WORK INSTRUCTION — Using the listing below, copy exactly the lines from the one containing "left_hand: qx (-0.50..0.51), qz" to the one containing "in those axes", both lines included, and no others.

SUPPLIED RECORDS —
-----

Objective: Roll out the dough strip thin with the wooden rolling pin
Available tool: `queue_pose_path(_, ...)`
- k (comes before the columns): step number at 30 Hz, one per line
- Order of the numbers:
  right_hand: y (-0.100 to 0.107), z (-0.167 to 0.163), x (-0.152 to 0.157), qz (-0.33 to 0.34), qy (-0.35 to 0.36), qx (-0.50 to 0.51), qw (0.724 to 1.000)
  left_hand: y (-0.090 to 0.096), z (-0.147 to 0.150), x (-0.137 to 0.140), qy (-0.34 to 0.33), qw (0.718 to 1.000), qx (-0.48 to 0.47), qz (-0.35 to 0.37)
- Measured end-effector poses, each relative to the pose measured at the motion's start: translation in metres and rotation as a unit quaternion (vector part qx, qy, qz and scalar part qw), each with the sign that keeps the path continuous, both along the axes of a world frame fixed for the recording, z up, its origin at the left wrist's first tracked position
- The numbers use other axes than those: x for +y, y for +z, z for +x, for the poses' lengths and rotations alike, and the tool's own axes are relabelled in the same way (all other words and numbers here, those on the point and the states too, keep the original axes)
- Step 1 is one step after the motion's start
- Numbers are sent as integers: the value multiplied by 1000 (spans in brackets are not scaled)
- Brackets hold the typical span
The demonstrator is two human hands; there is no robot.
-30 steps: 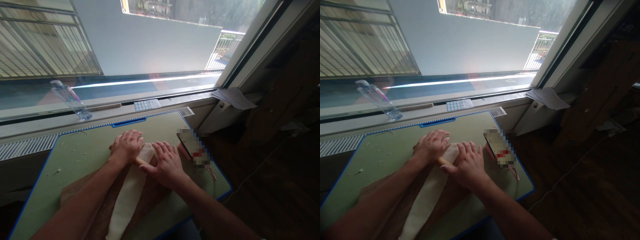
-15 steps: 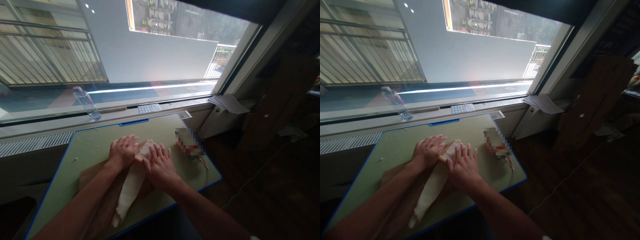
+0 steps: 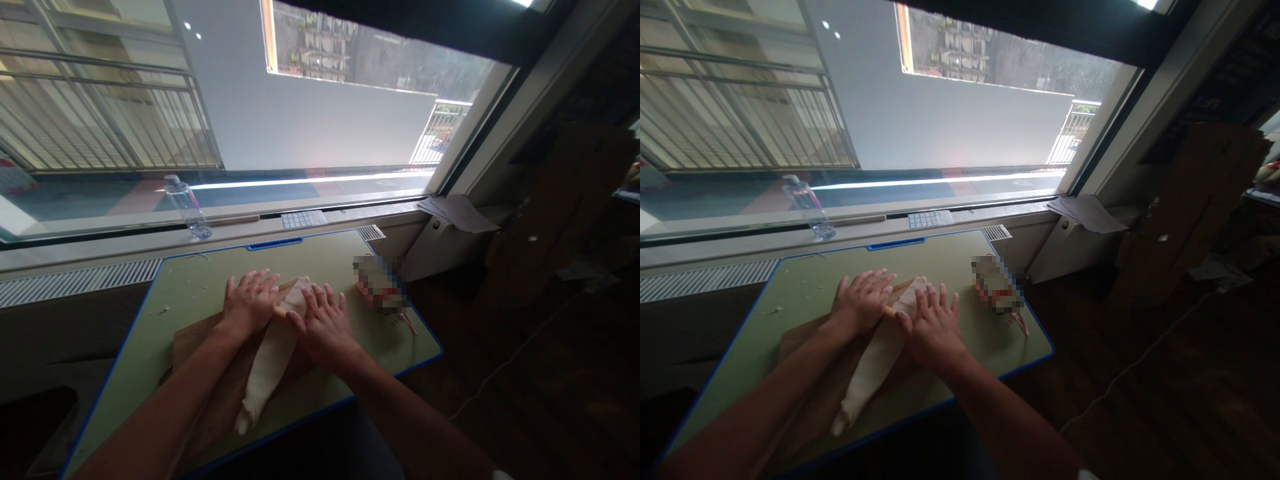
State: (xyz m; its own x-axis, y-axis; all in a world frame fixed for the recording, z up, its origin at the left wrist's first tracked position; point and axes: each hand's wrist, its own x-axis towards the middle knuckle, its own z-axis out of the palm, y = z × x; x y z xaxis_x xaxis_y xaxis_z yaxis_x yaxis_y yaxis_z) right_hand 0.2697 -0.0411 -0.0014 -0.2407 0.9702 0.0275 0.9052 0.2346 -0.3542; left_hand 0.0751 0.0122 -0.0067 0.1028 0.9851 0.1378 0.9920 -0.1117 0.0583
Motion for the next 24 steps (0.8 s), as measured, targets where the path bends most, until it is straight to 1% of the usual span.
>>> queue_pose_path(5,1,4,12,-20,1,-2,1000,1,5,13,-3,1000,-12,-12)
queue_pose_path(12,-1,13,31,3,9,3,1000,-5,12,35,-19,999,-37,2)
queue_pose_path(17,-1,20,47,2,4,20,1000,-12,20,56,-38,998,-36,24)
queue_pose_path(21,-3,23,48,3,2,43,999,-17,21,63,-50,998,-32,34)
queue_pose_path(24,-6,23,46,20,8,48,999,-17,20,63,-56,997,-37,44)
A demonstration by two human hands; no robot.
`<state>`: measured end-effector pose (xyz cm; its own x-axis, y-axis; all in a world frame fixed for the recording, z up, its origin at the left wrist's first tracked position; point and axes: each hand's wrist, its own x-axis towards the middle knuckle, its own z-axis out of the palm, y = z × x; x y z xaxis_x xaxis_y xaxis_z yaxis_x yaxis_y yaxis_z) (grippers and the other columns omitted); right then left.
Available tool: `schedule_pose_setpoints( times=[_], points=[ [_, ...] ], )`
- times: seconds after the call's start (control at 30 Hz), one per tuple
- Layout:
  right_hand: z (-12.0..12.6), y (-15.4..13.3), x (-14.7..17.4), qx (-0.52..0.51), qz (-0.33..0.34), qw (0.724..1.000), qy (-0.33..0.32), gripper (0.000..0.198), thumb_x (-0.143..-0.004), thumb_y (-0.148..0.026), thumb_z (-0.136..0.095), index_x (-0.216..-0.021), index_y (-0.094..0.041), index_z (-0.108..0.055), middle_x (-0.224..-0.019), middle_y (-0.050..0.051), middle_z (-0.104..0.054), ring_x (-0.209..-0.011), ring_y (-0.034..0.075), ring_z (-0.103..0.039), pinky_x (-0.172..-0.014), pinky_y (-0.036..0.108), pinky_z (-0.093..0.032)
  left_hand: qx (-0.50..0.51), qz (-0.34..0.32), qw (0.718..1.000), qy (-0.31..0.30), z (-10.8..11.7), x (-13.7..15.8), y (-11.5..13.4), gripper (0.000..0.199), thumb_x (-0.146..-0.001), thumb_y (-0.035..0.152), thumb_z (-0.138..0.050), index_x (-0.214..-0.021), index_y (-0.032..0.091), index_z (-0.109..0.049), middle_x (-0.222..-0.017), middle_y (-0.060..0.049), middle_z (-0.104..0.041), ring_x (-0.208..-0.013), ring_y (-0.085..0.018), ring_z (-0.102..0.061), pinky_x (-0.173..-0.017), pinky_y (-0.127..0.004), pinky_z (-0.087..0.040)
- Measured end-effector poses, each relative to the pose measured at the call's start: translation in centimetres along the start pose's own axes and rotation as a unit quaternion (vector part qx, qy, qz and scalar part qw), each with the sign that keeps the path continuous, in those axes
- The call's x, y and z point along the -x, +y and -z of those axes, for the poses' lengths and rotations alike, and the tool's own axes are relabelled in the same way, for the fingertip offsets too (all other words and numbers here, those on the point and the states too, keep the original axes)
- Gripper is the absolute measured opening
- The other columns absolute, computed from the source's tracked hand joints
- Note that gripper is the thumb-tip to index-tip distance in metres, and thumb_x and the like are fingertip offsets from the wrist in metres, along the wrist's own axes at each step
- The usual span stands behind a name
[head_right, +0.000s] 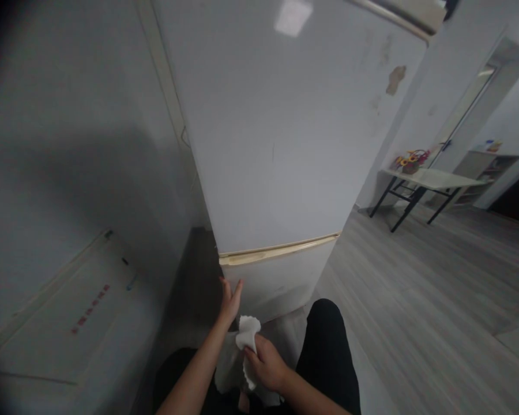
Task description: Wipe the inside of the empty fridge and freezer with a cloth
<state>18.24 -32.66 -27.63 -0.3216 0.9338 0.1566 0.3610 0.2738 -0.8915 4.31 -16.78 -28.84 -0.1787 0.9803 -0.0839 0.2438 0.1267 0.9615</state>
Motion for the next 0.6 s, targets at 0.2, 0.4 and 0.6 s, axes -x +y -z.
schedule_pose_setpoints(
  times=[0.2, 0.4, 0.6],
  points=[
    [2.9, 1.4, 1.9, -0.036, 0.022, 0.999, -0.006, 0.025, -0.101, -0.031, -0.047, -0.112, -0.021, -0.068, -0.122, 0.009, -0.065, -0.117, 0.025, -0.062, -0.108, 0.037, -0.046, 0.009, 0.01, 1.0, 0.027, -0.1, -1.8, 1.9, 0.106, -0.086, 0.069, -0.057, -0.16, 0.013, -0.006, -0.171, -0.021, -0.001, -0.158, -0.025, -0.002, -0.128, -0.041, -0.007],
    [6.8, 1.1, 1.2, -0.039, 0.034, 0.999, -0.001, 0.027, -0.101, -0.03, -0.045, -0.108, -0.019, -0.068, -0.12, 0.01, -0.062, -0.115, 0.023, -0.061, -0.106, 0.035, -0.047, 0.023, 0.041, 0.999, 0.008, -0.2, 3.6, 3.1, 0.108, -0.076, 0.08, -0.059, -0.156, 0.013, -0.03, -0.169, -0.023, -0.017, -0.158, -0.033, -0.008, -0.128, -0.051, -0.011],
    [9.0, -0.2, -1.1, -0.012, 0.012, 0.999, -0.034, 0.026, -0.1, -0.032, -0.047, -0.1, -0.017, -0.069, -0.101, 0.008, -0.07, -0.096, 0.021, -0.067, -0.086, 0.03, -0.053, 0.139, 0.078, 0.96, -0.23, -1.5, 14.9, 2.0, 0.082, -0.055, 0.076, -0.081, -0.118, 0.025, -0.069, -0.13, -0.013, -0.07, -0.13, -0.038, -0.06, -0.114, -0.056, -0.045]
  ],
)
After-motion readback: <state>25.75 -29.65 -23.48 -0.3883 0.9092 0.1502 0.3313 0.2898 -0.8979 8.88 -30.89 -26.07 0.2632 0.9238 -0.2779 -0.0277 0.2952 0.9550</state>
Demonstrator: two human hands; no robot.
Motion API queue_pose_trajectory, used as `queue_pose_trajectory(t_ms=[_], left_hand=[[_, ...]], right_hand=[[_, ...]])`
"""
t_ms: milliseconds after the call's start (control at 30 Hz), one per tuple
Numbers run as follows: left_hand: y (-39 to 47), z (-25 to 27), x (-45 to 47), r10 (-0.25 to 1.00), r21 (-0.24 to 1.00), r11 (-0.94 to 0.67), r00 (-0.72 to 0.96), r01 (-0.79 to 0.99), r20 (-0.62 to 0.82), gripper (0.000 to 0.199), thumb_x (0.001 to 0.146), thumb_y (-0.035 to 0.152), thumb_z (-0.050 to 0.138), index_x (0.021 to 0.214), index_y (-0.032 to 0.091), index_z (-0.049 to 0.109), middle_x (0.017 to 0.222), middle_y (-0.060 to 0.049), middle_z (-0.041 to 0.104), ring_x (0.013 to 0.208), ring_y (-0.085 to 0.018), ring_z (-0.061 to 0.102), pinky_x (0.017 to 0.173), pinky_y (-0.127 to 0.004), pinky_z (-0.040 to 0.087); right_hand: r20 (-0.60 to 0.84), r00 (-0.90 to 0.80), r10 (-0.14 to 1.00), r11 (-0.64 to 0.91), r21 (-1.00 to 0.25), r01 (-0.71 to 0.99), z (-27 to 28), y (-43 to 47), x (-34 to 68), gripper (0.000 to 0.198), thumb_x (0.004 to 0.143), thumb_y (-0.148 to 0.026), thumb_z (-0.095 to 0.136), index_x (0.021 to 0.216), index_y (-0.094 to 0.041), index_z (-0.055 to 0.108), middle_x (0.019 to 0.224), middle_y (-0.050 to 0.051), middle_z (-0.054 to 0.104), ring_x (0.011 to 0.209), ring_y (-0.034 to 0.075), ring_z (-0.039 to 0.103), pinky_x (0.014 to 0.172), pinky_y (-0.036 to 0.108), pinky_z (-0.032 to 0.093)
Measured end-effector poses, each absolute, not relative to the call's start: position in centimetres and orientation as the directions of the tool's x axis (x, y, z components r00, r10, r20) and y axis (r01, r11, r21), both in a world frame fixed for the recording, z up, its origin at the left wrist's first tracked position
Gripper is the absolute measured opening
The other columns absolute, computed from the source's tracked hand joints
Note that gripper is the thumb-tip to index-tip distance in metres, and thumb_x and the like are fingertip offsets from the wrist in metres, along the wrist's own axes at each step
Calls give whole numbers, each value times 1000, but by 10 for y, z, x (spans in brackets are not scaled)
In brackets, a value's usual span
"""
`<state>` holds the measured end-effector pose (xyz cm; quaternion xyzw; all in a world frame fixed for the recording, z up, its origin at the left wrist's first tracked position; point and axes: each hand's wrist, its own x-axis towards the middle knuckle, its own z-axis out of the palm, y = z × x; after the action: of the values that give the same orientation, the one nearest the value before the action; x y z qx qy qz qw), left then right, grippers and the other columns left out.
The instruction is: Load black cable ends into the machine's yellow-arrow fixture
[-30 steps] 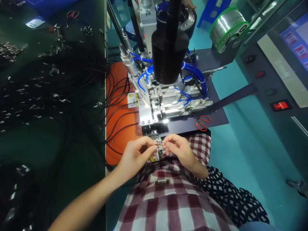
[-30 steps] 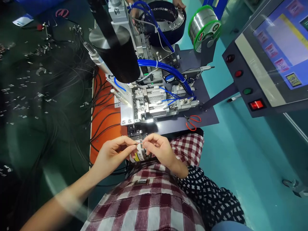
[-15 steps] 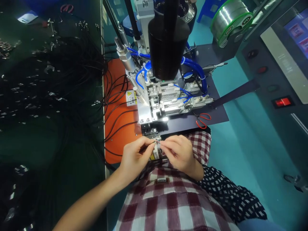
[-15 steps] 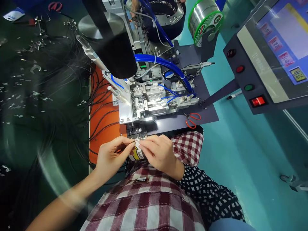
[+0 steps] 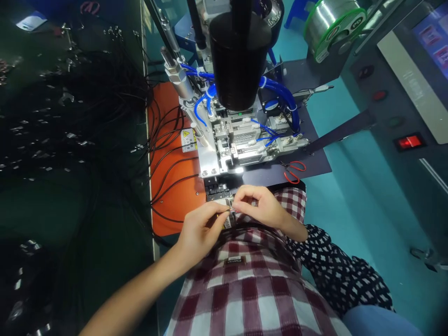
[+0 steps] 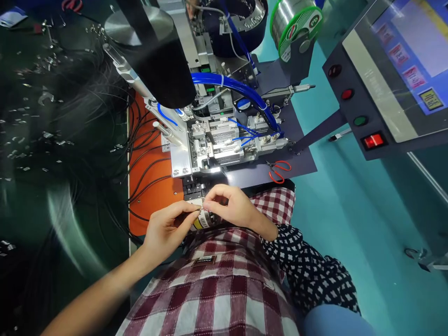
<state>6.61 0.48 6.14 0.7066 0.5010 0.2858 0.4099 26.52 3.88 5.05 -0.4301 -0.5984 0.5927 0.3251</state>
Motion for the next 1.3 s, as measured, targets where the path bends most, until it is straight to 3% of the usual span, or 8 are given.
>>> queue_pose_trajectory(t_ms=[233,500,633,800,1067,1167,1233,1300], left_hand=[[11,65,66,892,884,-84,430,461,-140,12,91,23,55,92,19,67,86,-3,69,80,-16,63,72,-26,48],[15,67,70,902,924,323,230,203,-365,14,82,31,67,83,17,67,58,0,66,50,-15,63,50,-25,52],[16,66,73,899,915,389,173,107,-402,18,79,32,70,82,16,63,56,-1,67,49,-15,64,52,-26,56],[18,70,75,904,915,396,142,82,-404,20,78,32,72,80,15,62,59,-1,68,51,-15,66,52,-25,58],[18,70,75,906,911,411,87,40,-413,22,75,32,75,79,15,62,61,-2,69,52,-15,67,53,-24,58],[17,68,75,907,913,405,102,43,-407,21,76,32,74,80,15,62,60,-2,68,52,-15,66,53,-25,58],[16,67,75,913,920,389,109,52,-392,20,76,31,73,80,15,62,60,-1,68,52,-15,66,53,-26,58],[15,67,76,921,927,369,110,62,-373,18,77,31,72,79,16,62,61,-1,67,53,-15,66,53,-26,57]], right_hand=[[131,-469,874,343,-849,402,54,35,265,19,91,-18,53,73,-17,58,74,1,60,66,12,52,63,27,39],[2,-212,977,41,-983,179,41,21,263,12,93,-22,55,94,-19,66,86,3,66,62,11,59,56,25,48],[99,-99,990,120,-964,238,39,6,258,17,89,-17,58,104,-19,68,94,6,68,77,15,63,64,28,53],[196,-126,972,225,-928,295,40,-2,249,28,90,-14,56,116,-20,65,101,8,71,82,17,67,72,32,56],[419,-302,856,516,-666,540,36,-11,246,40,91,-15,54,130,-16,56,116,13,72,98,22,70,70,34,50],[303,-170,938,347,-834,429,37,-6,245,30,89,-17,57,118,-17,64,109,11,73,89,21,71,72,34,53],[72,-62,995,85,-971,225,39,2,243,20,88,-24,60,105,-17,68,96,9,74,70,17,69,62,30,53],[-164,-78,983,-165,-986,-7,39,10,242,16,86,-30,63,92,-17,69,82,5,72,53,11,61,49,24,49]])
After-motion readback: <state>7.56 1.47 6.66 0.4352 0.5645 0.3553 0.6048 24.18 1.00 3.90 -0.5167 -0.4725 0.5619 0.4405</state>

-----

ANSWER TO THIS TASK —
  left_hand: qx (-0.50..0.51), qz (-0.34..0.32), qw (0.718..1.000), qy (-0.31..0.30), z (-10.8..11.7), x (-13.7..15.8), y (-11.5..13.4), gripper (0.000..0.199), thumb_x (-0.146..-0.001), thumb_y (-0.035..0.152), thumb_z (-0.138..0.050), index_x (-0.214..-0.021), index_y (-0.032..0.091), index_z (-0.109..0.049), middle_x (-0.222..-0.017), middle_y (-0.060..0.049), middle_z (-0.104..0.041), ring_x (-0.208..-0.013), ring_y (-0.085..0.018), ring_z (-0.102..0.061), pinky_x (-0.173..-0.017), pinky_y (-0.127..0.004), pinky_z (-0.087..0.040)
- Measured end-effector poses, each relative to the pose measured at the call's start: translation in centimetres along the start pose's own axes and rotation as a unit quaternion (vector part qx, qy, qz and scalar part qw), each with the sign that keeps the path continuous, in those axes

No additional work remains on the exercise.